I am about to start Rebel Fitness at the Level 1 Rookie as a 40 year old IT professional. I have two children and want to lose a few pounds and get in general shape to be able to actively coach my son's baseball teams for the next couple of years.

I am using My Fitness Pal for all of my tracking and I am a little baffled by some of the goals that it has set out for me. I am 6' 5" 40 year old that weighs 240 pounds. The BMR calculation that it gives me is 2,116 cal/day. My BMI is 28.5, which is telling me my ideal weight is between 156 and 211 lbs.

When I went through the setup, it asks a couple of questions about lifestyle (sedentary, because I do sit behind a desk most of the day), and workout (i put 6 days at 30 mins per day (just a guess of what the Rookie level will be)) with a goal of losing 1lb/week.

The dietary goals it gave me was 2,140 cal with 294g carbs, 74g fat, 80g protein per day, along with burning 1,580 cal/week through exercise.
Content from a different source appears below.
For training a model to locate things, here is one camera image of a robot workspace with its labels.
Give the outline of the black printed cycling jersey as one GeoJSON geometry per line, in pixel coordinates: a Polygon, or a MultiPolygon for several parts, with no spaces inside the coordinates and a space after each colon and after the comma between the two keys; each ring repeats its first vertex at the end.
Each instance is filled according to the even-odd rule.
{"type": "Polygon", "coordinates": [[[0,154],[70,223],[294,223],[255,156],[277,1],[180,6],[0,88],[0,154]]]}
Do these seem right to you? The Rebel Fitness Guide talks about capping cals at 2,200/day for men and the protein calculation based on my weight would be about 192g/day, which is way off of the site.

I am totally new to the whole reading labels and figuring out how to eat well. I have always eat what I wanted and when I needed to lose a little weight, I could cut out fried food and I would drop pounds.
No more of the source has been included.